Bertie Landes, Shippensburg University Head Coach

We all marvel at the skill of a champion forward; her stick work so polished that she makes eliminating a triple team seem effortless. We gasp at the speed and agility of a champion midfielder as she navigates the field with authority. And we are star struck by a champion defender; the essence of power and poise. We’re in awe. We applaud the champion field hockey players' remarkable athleticism and acknowledge what it takes to get there: extra training sessions, countless hours in the gym, and that eye-of-the-tiger focus. But behind every champion and every championship team is a champion coach, an extraordinary leader who teaches, inspires and leads her players to greatness.

Take a behind-the-scenes look into the locker room, huddle and minds of the three 2013 champion coaches. We caught up with Nancy Stevens, who led her UConn Huskies to one Division I National Championship, Bertie Landes who steered her Shippensburg Red Raiders to the university’s first-ever DII National Championship, and Nicky Pearson who guided her Bowdoin Bears to four DIII National Titles.

All three coaches share some likeness including their extensive list of coaching records and accolades as well as their steadfast dedication to their student athletes. Differently, they each have unique and obviously effective coaching styles and approaches to regular and post-season play.

Stevens compared entering the Final Four to how trainers prepare their horses to run on Derby Day – rested, fresh, and ready to compete. “I always find it interesting that we actually do less preparation for the NCAA games because all the hard work is done earlier in the season. Building the team during the early and middle parts of the season is an arduous task that requires countless hours of film study and practice. When we reach the NCAA Tournament, we reduce the amount of time we have our players study film and their practices are shortened.”

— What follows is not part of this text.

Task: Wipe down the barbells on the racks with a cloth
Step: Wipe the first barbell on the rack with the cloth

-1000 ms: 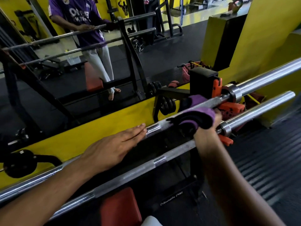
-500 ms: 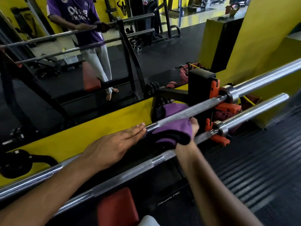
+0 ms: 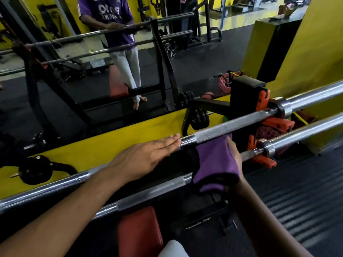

Landes’ team prepared for each game with a keen eye on their opponent and a constant focus on fundamentals. “We watch film of o
ur opponent and decide what their strengths and weaknesses are. I'm a basic skills coach.  I love to teach the girls the proper way to do the skills and then put it together for team attack and team defense. The game of hockey is very simple; it all breaks down into 2 v 1, 3 v 2 and 3 v 1.”

Pearson, however, stays focused on her team’s assets, not the opponents’ weaknesses. “I try to approach every game the same to avoid having a ‘yo-yo
’ team that gets up for specific games. We respect our opponents but try to keep the focus on us and what our strengths are. Our preparations are the same for the first game of the year until the last.”


Nancy Stevens, University of Connecticut Head Coach 

Of all three coaches, it is Landes who distinguishes her 2013 squad as possessing the qualities that propelled the team to the national title. “The leadership of the nine seniors and their sacrifice of their egos for the good of the team (set the team apart). Their work ethic was excellent; they wanted to be challenged every practice. This team came together quicker than any team I have coached and they had a confidence in themselves and their teammates that was so rewarding.”

Differently, Stevens views her 2013 team as a team that capitalized on opportunity, a skill that often separates the good from the great. “To be honest, there was very little that distinguished our 2013 team from previous teams I've coached.  Our program has reached the Final Four four times in the past eight years and each of those teams was special in its own way.  This team was able to win two more games and that resulted in the National Championship.  For that to happen, our attack corners had to be terrific, which they were, and our goalkeeping had to be stellar, which it was.”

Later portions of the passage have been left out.